Deshalb arbeiten konkurrierende Wissenschaftler am gleichen Konzept wie Evans, aber mit anderen Mitteln: An der Universität von Southampton stolperte der Biologe Ali Tavassoli beim Forschen an einer neuen Art von Krebsbehandlung eher zufällig über eine »Sportpille«, die als Nebeneffekt die Zuckerwerte senkt und dem Körper vorgaukelt, er müsse jetzt schnell alle entbehrlichen Fettreserven verbrennen. In Harvard glaubt der Zellbiologe Bruce Spiegelmann, er sei zwei vielversprechenden »Fitness-Hormonen« auf der Spur.

Evans aber ist am weitesten: Seine Firma Mitobridge hat gerade die erste Versuchsreihe mit einer modifizierten Version am Menschen gestartet. Und zwar nicht für Couch Potatoes und Möchtegern-Supermänner, sondern für Menschen mit der Muskeldystrophie Duchenne, also einer tödlichen Erbkrankheit, die die Herz- und Atemmuskulatur abbaut und meist zu einem frühen Tod führt. Da könne 516 womöglich tatsächlich lebensverlängern wirkend und dafür, glaubt Evans, kann er eine Zulassung bekommen.

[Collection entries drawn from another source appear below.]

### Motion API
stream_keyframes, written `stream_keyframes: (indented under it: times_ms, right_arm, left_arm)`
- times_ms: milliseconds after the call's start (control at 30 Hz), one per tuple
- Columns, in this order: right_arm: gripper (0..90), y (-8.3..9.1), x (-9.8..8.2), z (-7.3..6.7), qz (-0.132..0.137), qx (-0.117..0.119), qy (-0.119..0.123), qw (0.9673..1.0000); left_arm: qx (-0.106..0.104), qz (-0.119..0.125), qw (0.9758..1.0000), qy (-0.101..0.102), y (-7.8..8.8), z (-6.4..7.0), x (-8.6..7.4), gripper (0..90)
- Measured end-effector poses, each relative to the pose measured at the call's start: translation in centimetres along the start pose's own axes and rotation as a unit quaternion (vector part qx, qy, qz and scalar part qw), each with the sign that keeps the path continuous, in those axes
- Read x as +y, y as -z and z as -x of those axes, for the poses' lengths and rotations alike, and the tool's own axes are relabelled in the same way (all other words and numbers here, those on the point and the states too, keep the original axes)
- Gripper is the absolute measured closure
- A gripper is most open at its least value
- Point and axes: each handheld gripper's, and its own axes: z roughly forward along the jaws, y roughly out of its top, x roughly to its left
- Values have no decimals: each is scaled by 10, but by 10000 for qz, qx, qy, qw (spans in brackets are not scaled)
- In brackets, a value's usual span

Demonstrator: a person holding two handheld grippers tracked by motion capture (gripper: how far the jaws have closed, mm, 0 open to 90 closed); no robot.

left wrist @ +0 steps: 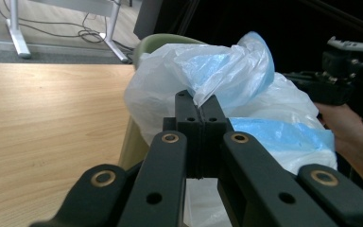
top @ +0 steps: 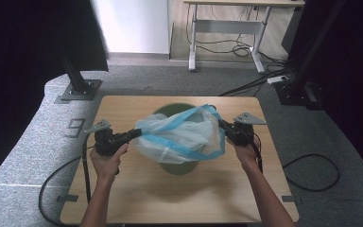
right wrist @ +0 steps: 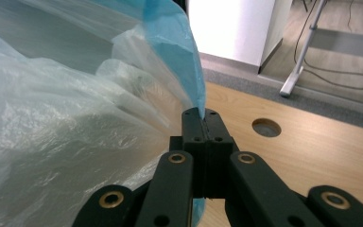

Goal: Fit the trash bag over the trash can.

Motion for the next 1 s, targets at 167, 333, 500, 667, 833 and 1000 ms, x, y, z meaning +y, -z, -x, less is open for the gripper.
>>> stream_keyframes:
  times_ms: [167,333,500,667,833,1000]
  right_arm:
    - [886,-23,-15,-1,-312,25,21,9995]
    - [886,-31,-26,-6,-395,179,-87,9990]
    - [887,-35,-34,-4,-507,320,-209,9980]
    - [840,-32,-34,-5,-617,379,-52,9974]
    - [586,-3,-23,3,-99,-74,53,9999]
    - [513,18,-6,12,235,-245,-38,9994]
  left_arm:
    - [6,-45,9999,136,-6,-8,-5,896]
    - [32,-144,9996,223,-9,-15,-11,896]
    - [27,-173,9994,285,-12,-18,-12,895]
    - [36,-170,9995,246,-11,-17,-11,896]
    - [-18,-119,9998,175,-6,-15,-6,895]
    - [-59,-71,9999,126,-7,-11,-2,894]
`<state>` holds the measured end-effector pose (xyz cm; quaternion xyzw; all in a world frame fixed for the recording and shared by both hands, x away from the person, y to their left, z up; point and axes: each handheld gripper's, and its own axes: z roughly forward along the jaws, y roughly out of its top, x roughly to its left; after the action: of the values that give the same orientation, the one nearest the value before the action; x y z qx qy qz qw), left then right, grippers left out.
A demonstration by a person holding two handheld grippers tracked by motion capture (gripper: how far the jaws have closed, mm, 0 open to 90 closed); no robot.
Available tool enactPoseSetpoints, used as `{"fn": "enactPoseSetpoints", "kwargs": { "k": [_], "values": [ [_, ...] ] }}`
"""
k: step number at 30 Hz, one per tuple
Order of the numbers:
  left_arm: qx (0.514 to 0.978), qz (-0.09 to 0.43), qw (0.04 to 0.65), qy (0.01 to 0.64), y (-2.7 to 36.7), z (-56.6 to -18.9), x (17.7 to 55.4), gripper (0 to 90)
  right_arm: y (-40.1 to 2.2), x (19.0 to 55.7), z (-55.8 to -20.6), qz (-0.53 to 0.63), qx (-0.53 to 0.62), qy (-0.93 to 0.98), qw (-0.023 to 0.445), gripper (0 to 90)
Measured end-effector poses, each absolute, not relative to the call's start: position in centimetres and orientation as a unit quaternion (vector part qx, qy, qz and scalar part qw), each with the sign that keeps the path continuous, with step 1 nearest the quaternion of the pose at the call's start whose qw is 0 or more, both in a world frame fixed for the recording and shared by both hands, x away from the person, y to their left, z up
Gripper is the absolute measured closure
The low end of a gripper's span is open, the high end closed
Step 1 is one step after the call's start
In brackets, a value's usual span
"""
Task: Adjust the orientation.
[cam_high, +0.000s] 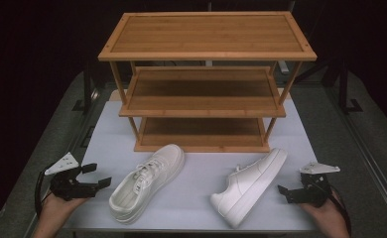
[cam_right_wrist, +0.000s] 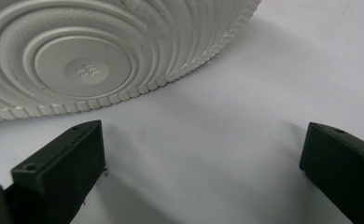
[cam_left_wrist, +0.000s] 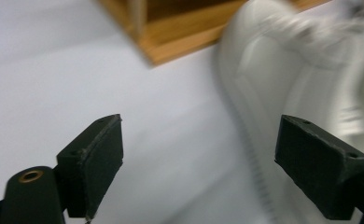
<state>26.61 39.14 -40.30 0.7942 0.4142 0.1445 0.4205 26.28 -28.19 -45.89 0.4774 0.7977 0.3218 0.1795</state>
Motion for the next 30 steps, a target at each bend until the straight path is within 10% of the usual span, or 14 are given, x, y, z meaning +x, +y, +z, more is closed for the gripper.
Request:
{"fn": "enactPoseSetpoints", "kwargs": {
  "k": [25,30],
  "values": [
    [0.833,0.175,0.323,0.413,37.9,-45.0,28.0,0.0,-28.2,26.3,-45.8,0.318,0.478,0.799,0.179,0.0],
    [0.833,0.175,0.323,0.414,37.9,-45.0,28.0,0.0,-29.0,25.6,-44.8,0.32,0.475,0.801,0.173,18.9]
  ]
}}
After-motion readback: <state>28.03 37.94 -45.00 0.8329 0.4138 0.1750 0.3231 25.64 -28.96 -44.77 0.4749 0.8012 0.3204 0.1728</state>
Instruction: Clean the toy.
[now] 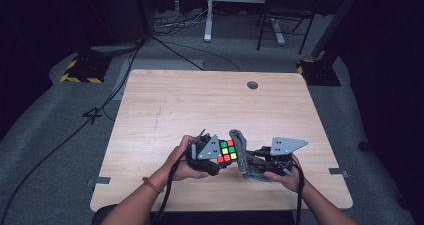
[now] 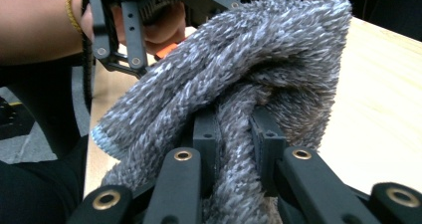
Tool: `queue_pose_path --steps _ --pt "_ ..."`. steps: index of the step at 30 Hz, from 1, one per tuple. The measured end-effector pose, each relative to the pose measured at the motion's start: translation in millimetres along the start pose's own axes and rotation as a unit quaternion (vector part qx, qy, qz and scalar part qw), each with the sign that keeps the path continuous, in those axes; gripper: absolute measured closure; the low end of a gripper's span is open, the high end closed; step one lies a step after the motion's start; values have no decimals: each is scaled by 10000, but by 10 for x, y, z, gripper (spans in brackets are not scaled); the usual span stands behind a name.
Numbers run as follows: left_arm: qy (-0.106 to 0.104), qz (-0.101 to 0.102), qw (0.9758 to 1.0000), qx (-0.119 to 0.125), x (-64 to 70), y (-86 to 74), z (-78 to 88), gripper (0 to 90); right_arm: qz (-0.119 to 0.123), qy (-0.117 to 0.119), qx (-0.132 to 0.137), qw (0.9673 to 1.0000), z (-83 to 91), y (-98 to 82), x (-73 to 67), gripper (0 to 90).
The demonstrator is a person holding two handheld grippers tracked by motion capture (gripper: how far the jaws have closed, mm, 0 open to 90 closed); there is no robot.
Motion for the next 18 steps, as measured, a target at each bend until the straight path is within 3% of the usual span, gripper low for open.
queue_pose_path --steps 6,10,16,18 --pt "25 117 9997 206 -44 44 66 328 -37 -112 -387 9992 -43 -116 52 772" --pt "-17 110 9998 137 -51 17 72 329 -63 -81 -550 9984 -89 -178 50 772" --pt "-229 100 9997 -11 13 -30 -13 330 98 -90 -13 9999 10 20 -3 770" --pt "-297 76 9995 -3 46 -14 -36 330 129 -170 16 9998 29 42 8 769"
Point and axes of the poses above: each handheld gripper's, and its own axes: z roughly backward along the jaws, y roughly out of its top, x roughly to its right, the point moved 6 cm from there along -z, roughly forward along the jaws, and after that the axes turned 10 degrees about x, right-handed, at the moved point
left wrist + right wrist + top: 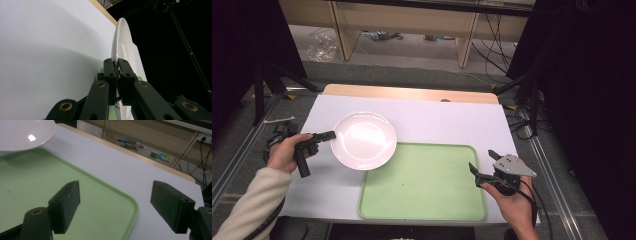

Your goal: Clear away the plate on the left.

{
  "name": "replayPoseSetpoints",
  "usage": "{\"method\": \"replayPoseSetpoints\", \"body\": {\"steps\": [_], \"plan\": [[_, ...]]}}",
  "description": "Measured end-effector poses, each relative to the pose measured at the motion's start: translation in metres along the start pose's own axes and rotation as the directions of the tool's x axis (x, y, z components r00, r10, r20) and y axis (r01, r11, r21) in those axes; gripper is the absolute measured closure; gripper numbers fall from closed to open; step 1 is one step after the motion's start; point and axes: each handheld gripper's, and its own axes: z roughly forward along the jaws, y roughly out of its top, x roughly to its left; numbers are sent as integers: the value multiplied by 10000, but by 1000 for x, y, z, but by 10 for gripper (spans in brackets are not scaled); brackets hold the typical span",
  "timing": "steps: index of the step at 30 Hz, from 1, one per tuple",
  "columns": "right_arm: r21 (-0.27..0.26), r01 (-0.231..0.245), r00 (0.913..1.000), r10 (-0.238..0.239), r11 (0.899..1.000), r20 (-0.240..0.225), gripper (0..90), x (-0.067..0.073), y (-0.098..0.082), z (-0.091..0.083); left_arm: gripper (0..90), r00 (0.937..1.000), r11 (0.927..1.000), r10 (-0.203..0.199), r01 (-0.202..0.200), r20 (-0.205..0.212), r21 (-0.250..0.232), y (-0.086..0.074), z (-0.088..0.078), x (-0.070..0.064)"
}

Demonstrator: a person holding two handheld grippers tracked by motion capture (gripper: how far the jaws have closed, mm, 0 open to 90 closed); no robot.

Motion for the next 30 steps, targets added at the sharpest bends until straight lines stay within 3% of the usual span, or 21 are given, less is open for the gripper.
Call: {"method": "replayPoseSetpoints", "body": {"steps": [3,30], "plan": [[8,-7,10000,7,10000,-19,245,0,0,0,859,10000,9997,57,-56,-55,233,-1,1,0],[-8,-23,10000,23,10000,11,246,0,0,0,858,9999,9989,58,-65,151,474,-6,11,-6]]}}
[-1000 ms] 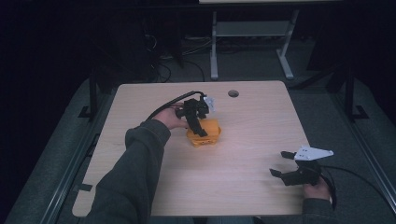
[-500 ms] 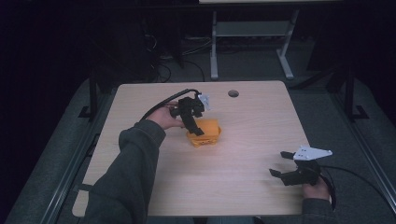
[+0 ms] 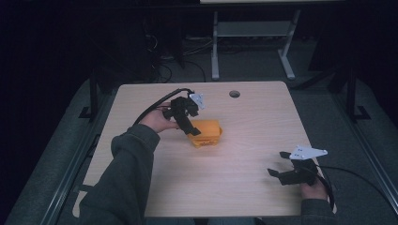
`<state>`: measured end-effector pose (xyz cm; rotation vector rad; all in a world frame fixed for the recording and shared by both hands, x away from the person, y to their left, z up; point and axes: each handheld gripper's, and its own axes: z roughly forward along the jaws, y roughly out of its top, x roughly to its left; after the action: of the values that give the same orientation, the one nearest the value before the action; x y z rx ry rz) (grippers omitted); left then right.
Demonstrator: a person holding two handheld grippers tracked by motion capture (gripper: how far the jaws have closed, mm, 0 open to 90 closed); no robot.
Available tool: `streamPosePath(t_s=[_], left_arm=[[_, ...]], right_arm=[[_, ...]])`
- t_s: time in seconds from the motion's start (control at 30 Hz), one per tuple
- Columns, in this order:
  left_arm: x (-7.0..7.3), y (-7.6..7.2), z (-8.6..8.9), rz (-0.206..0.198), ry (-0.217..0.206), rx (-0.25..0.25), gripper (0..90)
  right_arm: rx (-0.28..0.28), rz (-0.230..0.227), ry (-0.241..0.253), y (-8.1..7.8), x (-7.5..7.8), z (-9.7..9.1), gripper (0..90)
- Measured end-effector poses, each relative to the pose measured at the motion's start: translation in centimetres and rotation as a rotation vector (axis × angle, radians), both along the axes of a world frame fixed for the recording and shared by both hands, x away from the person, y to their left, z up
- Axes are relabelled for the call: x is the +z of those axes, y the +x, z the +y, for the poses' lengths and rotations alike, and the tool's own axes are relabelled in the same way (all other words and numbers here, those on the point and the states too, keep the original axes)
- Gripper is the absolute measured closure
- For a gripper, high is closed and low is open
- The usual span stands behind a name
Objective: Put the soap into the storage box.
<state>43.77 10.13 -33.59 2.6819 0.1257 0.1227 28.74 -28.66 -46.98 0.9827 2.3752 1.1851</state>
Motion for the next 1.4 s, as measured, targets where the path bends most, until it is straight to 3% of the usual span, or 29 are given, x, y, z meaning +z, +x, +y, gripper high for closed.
streamPosePath(t_s=[0.13,0.23,0.33,0.8,0.9,1.4], left_arm=[[-0.2,-0.7,0.6,0.01,0.008,0.014,19.5],[-0.1,-1.2,1.3,0.0,-0.032,0.016,20.3],[-0.1,-1.5,1.7,0.001,-0.016,0.023,20.0],[-0.1,-3.0,3.5,-0.006,-0.037,0.045,19.9],[-0.2,-3.3,3.7,-0.009,-0.057,0.046,20.0],[-0.8,-4.9,4.7,-0.006,-0.05,0.052,20.5]], right_arm=[[-0.004,0.002,-0.011,0.2,-0.1,0.5,13.9],[-0.003,0.011,-0.017,0.3,-0.3,0.8,13.8],[-0.007,0.012,-0.017,0.4,-0.3,1.0,13.8],[-0.015,-0.002,-0.021,0.3,-0.2,0.9,13.8],[-0.014,-0.003,-0.021,0.3,-0.2,0.8,13.8],[-0.014,-0.011,-0.024,0.1,-0.1,0.8,13.8]])
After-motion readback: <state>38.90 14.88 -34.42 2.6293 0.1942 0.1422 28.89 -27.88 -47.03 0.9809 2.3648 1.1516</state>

Denn es gibt tatsächlich Szenarien, in denen Evans' Pille die Lösung für ein ernsthaftes Problem ist, zum Beispiel »für Menschen im Rollstuhl, für Soldaten nach einer Verletzung, für Patienten im Krankenhaus vor oder nach einer Operation, es gibt viele Gründe, warum Menschen nicht gehen, laufen oder Sport treiben können, aber wo es wichtig ist, die Muskeln zu stärken.« Vielleicht auch für Astronauten im All, also für Menschen, bei denen es für kurze Zeit lebenswichtiger ist, ihre Fitness zu erhalten als das Krebsrisiko zu senken. Für alle anderen dagegen ist der Traum vom Sixpack ohne Schweiß tatsächlich zu schön, um wahr zu sein.

Bekanntlich sind die Dopingversuche ja auch für den zweibeinigen Lance Armstrong nicht gut ausgegangen. Für uns Zweibeiner lautet die die einzige Lösung für die Überdosis Schokoplätzchen eindeutig: Ich gehe dann mal lieber Joggen.